15

Consider this:

void* x = &x;

printf("%p\n", x);

Surprisingly, it compiles and runs with the output:

7ffb2f7248

How is it possible for x to take the address of itself when x hasn't been created yet?

Edit: Note that in this case there is no ambiguity present in regards to it's assignment, making it clear as to what exactly is questioned.

  • 6
    That one’s easy, since the object type is complete when the *declarator* (`x`) is recognized. `void *x[] = { &x };` is more fun since the type is not complete until the *init-declarator* is fully parsed. Or `void *x[] = { &x[2], 0, 0 };`. – Eric Postpischil Jul 29 '20 at 20:38
  • 2
    @EricPostpischil but most implementations just set the symbol. Linker does the job having the complete infmation – 0___________ Jul 29 '20 at 20:40
  • 3
    Quote: "Surprisingly, it compiles and runs..." Well, I would be more surprised if it didn't. What makes you think it shouldn't? The code defines a variable and initialize it - no strange things going on. – Support Ukraine Jul 29 '20 at 20:40
  • 6
    You should not tag questions like this with both C and C++; the answers are different for the different languages. Please delete one tag and, if you wish to ask about that language, enter a separate question. – Eric Postpischil Jul 29 '20 at 20:46
  • 4
    This is quite useful feature, it allows this common pattern of array allocation in C: `int len=10; int* array = malloc(len*sizeof*array);`. This way, the type of the array does not have to be repeated and it will not produce bugs when someone decides to change the array's type. – Quimby Jul 29 '20 at 21:55
  • 3
    Dup of [Error with C++ syntax, compiler doesn't warn or error for int v = func(&v);](https://stackoverflow.com/questions/51052610/error-with-c-syntax-compiler-doesnt-warn-or-error-for-int-v-funcv) (this question is exactly about taking address, questions about just self-referencing like `int x = x;` exist since at least 2010). [Why does this C code compile?](https://stackoverflow.com/questions/3239386/why-does-this-c-code-compile) has wording for C. Might be fine to mark as a dup of only the later question. – Language Lawyer Jul 30 '20 at 01:43
  • That has a function call, and it doesn't set `x` itself to its own address. –  Jul 30 '20 at 08:32
  • 1
    Another potential use of this feature is the small-container optimization: A container that contains a small buffer for its elements when there are only very few elements. In these cases, the container can be constructed with `Container x = { .data = &x.smallBuf };`. This can be found in some C codes, C++ codes would use proper constructors instead. – cmaster - reinstate monica Jul 30 '20 at 10:19
  • @4386427 It's just as (non-)surprising as a function being able to call itself. It's a feature of the language that either allows it, or doesn't (*cough* Fortran *cough*). – cmaster - reinstate monica Jul 30 '20 at 10:23
  • 1
    @super if we would mark questions as dups only if they match byte-by-byte, we won't be able to mark find dups – Language Lawyer Jul 30 '20 at 11:25

5 Answers5

26

C++ 2018 6.3.2 [basic.scope.pdecl] 1 says:

The point of declaration for a name is immediately after its complete declarator (Clause 11) and before its initializer (if any), except as noted below.

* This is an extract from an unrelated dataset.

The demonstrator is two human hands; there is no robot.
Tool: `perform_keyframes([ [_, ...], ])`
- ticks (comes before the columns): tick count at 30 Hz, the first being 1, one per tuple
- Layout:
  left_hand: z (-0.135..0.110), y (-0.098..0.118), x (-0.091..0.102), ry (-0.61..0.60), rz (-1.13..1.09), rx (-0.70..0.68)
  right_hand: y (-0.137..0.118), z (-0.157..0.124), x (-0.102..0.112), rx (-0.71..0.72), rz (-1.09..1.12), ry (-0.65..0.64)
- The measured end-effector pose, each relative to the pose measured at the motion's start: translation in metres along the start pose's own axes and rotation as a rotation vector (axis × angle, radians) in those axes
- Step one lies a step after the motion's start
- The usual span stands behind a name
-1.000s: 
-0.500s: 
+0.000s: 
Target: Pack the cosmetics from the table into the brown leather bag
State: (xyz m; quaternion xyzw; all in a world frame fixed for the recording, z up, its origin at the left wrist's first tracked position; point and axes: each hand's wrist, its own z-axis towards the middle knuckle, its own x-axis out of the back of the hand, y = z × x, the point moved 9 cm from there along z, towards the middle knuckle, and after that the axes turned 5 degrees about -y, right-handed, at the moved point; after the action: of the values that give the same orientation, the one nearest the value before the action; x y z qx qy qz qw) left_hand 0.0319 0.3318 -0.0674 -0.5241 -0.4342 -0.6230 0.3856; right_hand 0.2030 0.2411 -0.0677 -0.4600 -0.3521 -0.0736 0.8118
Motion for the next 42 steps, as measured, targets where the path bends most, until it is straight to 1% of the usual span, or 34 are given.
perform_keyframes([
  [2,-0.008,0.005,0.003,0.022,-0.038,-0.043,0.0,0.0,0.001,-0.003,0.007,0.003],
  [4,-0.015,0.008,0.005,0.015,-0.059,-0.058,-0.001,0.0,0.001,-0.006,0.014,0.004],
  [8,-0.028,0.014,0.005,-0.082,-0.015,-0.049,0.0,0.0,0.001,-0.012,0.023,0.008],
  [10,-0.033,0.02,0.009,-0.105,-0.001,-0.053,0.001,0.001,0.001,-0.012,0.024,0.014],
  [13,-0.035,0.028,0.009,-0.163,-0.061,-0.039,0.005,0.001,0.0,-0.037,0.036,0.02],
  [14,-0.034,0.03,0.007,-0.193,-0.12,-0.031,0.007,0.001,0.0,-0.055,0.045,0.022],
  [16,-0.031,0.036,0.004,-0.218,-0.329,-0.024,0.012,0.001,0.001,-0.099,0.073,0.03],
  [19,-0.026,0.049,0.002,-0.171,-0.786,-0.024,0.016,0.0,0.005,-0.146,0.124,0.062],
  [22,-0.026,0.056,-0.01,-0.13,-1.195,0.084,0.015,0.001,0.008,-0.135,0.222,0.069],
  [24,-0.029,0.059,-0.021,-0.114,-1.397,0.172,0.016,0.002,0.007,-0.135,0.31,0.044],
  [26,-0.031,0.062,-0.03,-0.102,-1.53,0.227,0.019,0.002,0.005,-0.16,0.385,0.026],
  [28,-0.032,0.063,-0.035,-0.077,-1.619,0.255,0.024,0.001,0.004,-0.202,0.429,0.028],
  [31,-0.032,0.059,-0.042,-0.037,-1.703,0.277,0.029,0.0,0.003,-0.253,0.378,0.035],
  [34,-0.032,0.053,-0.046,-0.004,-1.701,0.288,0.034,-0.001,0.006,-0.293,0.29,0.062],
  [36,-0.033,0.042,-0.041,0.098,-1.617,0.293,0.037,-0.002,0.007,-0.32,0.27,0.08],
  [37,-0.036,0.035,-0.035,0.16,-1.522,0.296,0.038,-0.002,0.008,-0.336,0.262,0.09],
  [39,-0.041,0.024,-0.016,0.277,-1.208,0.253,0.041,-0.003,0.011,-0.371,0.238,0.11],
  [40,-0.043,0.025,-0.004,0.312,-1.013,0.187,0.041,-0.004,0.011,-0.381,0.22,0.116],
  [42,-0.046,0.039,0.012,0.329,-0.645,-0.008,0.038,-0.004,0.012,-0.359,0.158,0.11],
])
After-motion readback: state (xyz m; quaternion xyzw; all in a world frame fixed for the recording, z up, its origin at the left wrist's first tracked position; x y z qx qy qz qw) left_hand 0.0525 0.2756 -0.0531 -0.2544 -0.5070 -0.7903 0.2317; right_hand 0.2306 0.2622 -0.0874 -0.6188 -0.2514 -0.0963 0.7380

The “noted below” items do not apply here, so, in void* x = &x;, x is declared after the first x (which is the declarator) and before the = &x (the initializer), so x can be referred to in the initializer, essentially as if the code were void *x; x = &x;.

Eric Postpischil
  • 195,579
  • 13
  • 168
  • 312
10

This answer is for the C-tag.

The expression:

void* x = &x;

is an init-declarator which is declarator = initializer

This can be found in section 6.7 of N1570 (draft C standard) and 6.7.6 says:

A full declarator is a declarator that is not part of another declarator. The end of a full declarator is a sequence point.

And 6.2.1/7 says:

Structure, union, and enumeration tags have scope that begins just after the appearance of the tag in a type specifier that declares the tag. ...<some text not quoted>... Any other identifier has scope that begins just after the completion of its declarator.

These sections tell that the object is created before it is initialized. Consequently, the initializer can use the address of the created objected.

In section 6.3.2.3 Pointers:

A pointer to void may be converted to or from a pointer to any object type. A pointer to any object type may be converted to a pointer to void and back again; the result shall compare equal to the original pointer.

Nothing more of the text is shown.